L’apparent paradoxe de la découverte de ce « principe de non-localisation » n’a pu être résolu qu’en admettant que ces particules puissent se comporter de façon corrélée parce qu’elles baigneraient dans un continuum d’espace-temps porteur d’information.

David Bohm présenta en 1993 la « théorie de l’ordre implicite » selon laquelle la réalité « s’implie », c’est-à-dire est dans un état non fragmenté, ou se déplie comme un hologramme. Il avait repris en 1980 la « théorie de l’onde pilote » déjà émise par de Broglie en 1927 : cette onde de guidage agirait comme un champ d’information. Selon David Bohm, « nous nous accrochons dans une large mesure au monde manifeste considéré comme la réalité fondamentale où l’important consiste à disposer d’unités séparées, relativement tout au moins, mais en interaction. Dans la réalité non manifestée, tout s’interpénètre, tout est interrelié ».

L’espace-temps de l’ordre explicite (manifesté) se développe à partir de l’ordre implicite.  On retrouve là la notion d’un « monde unifié » possédant une espèce de « savoir absolu » organisationnel, ce que, dans certaines traditions ésotériques, on appelle « l’intelligence cosmique » ou encore « le fond mémorial akashique de l’univers ».

Champ Akashique de l’univers

Ce concept a été particulièrement étudié par le docteur Ervin Laszlo à propos du nouveau paradigme scientifique connu sous le nom de « théorie intégrale du tout » :

« Les mystiques et les sages savent depuis longtemps qu’il existe un champ cosmique reliant tout à tout, au plus profond de la réalité. Un champ qui conserve et transmet l’information. Il est connu sous le nom de « champ akashique » ou « champ A ». De récentes découvertes en physique quantique indiquent que celui-ci est réel et qu’il a son équivalent dans le champ du point zéro qui soustend l’espace comme tel. Ce champ consiste en une mer subtile d’énergies fluctuantes à partir desquelles tout émerge : les atomes, les galaxies, les étoiles, les planètes, les êtres vivants, et même la conscience. Ce champ du point zéro est la mémoire constante et éternelle de l’univers. Il conserve les données de tout ce qui ne s’est jamais produit sur la Terre et dans le cosmos, et met celles-ci en corrélation avec tout ce qui doit arriver. »

Ce champ d’information sous-tendant la manifestation du réel corrobore l’intuition philosophique de l’unus mundus.

Ce concept scientifique a mis longtemps à émerger, tant la prédominance du modèle newtonien était forte. Dans une de ses nombreuses conférences, le docteur Laszlo précise que ce concept « surpasse les limites de l’espace et du temps » et qu’il faut envisager l’évolution selon « un quantum holistique où tout serait en résonance quantique ». Il prétend également que contrairement au modèle de Darwin, l’évolution ne s’est pas faite à petits pas, mais qu’il y a eu des « bifurcations évolutives ».

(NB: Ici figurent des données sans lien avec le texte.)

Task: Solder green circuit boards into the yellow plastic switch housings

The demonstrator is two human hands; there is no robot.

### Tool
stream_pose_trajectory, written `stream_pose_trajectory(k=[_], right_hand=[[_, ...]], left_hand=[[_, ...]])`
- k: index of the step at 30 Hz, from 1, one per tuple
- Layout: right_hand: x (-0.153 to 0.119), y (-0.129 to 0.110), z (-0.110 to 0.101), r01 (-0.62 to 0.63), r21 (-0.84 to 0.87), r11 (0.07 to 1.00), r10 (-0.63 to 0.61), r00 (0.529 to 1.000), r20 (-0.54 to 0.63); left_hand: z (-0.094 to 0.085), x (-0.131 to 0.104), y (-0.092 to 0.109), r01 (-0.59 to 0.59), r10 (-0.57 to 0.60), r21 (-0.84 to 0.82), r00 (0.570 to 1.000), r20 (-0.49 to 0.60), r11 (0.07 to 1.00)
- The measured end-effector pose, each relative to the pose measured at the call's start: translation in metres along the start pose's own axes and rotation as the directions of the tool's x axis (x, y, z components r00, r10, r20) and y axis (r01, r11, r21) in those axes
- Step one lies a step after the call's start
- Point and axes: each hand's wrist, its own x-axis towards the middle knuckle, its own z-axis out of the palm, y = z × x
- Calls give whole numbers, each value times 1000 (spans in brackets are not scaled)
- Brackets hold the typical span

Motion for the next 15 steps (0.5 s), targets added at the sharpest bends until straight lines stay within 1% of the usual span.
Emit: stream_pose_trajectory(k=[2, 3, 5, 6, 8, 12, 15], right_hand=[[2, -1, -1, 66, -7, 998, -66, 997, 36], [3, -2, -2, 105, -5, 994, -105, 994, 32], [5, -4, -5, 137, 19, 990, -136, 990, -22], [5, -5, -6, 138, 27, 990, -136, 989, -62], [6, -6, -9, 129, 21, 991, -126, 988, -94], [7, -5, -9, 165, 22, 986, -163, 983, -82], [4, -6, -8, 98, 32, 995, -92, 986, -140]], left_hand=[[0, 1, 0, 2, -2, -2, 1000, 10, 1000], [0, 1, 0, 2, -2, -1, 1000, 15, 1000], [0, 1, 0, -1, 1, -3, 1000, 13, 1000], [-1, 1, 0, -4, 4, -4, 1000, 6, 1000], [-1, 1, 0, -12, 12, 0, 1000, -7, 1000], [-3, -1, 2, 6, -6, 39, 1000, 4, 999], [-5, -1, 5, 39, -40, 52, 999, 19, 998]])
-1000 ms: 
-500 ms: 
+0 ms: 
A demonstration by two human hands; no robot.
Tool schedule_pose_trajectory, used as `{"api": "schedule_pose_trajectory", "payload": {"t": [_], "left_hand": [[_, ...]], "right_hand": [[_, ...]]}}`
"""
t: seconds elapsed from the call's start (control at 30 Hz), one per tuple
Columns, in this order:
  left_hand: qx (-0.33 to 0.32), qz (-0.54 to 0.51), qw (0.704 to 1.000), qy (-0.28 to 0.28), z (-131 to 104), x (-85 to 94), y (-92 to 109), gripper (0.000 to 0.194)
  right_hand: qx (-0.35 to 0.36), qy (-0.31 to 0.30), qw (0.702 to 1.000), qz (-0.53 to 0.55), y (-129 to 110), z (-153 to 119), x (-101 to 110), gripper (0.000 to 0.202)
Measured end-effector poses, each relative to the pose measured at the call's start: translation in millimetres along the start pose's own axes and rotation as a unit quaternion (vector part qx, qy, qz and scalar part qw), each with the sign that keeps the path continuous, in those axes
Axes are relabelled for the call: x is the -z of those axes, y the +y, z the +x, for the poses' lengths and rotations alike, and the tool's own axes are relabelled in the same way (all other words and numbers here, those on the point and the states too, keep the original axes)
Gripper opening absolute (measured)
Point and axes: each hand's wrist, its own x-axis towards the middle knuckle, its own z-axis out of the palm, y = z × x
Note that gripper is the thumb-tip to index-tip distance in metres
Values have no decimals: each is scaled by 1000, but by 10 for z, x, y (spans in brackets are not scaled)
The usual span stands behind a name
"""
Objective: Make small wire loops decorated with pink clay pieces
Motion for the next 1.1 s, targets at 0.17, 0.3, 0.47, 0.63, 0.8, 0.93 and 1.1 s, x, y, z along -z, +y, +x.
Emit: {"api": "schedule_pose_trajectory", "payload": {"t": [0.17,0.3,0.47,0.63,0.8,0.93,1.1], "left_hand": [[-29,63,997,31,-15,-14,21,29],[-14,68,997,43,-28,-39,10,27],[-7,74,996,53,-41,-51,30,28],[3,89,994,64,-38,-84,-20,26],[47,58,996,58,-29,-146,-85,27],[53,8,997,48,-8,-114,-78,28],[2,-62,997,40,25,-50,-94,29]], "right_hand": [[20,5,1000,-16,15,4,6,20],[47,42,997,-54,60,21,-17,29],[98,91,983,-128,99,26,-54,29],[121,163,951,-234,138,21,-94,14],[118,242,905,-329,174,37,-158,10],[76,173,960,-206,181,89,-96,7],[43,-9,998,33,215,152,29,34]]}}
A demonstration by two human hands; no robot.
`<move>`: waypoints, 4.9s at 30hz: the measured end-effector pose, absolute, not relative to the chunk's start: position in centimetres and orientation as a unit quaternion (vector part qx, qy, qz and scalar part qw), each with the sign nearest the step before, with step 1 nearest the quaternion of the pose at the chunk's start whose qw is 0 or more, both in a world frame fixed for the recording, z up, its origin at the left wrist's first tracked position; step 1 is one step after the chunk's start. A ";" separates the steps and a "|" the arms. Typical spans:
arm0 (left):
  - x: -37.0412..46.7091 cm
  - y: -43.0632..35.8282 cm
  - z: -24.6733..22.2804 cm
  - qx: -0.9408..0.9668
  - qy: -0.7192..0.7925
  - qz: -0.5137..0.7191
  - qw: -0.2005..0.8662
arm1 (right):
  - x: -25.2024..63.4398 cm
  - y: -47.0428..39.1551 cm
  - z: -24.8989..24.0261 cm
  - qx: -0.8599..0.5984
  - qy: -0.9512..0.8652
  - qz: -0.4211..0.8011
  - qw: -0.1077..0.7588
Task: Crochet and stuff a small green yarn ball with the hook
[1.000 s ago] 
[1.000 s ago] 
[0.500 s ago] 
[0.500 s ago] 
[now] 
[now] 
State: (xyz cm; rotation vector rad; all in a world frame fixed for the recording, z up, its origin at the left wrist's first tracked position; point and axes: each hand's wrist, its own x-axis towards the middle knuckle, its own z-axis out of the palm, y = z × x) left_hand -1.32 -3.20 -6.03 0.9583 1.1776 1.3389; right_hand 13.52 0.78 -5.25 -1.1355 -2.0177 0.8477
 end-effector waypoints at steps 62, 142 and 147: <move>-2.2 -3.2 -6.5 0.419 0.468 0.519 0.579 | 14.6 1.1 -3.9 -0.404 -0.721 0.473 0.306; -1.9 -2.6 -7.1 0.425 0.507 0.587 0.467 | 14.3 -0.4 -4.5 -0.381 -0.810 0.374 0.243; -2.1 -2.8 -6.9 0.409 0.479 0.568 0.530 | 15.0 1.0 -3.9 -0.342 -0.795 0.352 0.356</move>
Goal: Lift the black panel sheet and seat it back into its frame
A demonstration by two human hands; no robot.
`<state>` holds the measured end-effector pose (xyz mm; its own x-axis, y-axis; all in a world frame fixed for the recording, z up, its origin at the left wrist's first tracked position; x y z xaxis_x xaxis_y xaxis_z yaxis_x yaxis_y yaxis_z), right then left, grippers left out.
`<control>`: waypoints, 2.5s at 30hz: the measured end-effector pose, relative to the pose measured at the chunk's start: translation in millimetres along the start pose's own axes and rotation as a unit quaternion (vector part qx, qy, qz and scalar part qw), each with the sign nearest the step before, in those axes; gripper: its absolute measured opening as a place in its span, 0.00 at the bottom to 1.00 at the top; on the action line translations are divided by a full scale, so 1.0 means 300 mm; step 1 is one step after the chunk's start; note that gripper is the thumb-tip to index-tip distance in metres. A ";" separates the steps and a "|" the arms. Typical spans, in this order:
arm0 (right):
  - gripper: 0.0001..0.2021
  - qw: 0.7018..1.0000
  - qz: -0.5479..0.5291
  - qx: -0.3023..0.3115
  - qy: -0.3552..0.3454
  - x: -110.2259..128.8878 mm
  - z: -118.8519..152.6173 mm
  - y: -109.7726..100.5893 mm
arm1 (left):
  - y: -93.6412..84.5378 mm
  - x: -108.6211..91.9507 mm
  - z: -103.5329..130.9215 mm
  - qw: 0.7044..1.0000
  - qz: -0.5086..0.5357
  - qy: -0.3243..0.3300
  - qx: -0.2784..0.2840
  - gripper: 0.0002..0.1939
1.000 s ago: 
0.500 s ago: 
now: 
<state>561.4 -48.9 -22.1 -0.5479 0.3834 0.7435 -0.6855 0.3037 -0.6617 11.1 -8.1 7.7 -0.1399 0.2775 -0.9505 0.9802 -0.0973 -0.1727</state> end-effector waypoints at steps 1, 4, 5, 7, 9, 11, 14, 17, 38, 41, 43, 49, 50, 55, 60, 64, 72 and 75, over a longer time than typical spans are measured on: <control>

Que des connaissances se soient transmises de façon immédiate, par exemple au sein d’une même espèce, sans qu’il y ait eu possibilité de communication physique directe, n’est pas sans évoquer la théorie des « champs morphiques » ou « champs de forme » du biochimiste Rupert Sheldrake. Sinon, comment expliquer par exemple que nos abeilles confrontées au problème du frelon asiatique aient adopté si rapidement la technique développée par leurs lointaines consœurs, à savoir l’hyperventilation pour provoquer la mort du tueur en série ? À l’habituelle relation de cause à effet — apprentissage par copiage en voyant réagir les insectes déjà confrontés au problème et ayant développé des stratégies de défense —, Sheldrake propose une autre logique conceptuelle : celle de la causalité formative, rendue possible encore une fois parce que l’information circule et relie tout.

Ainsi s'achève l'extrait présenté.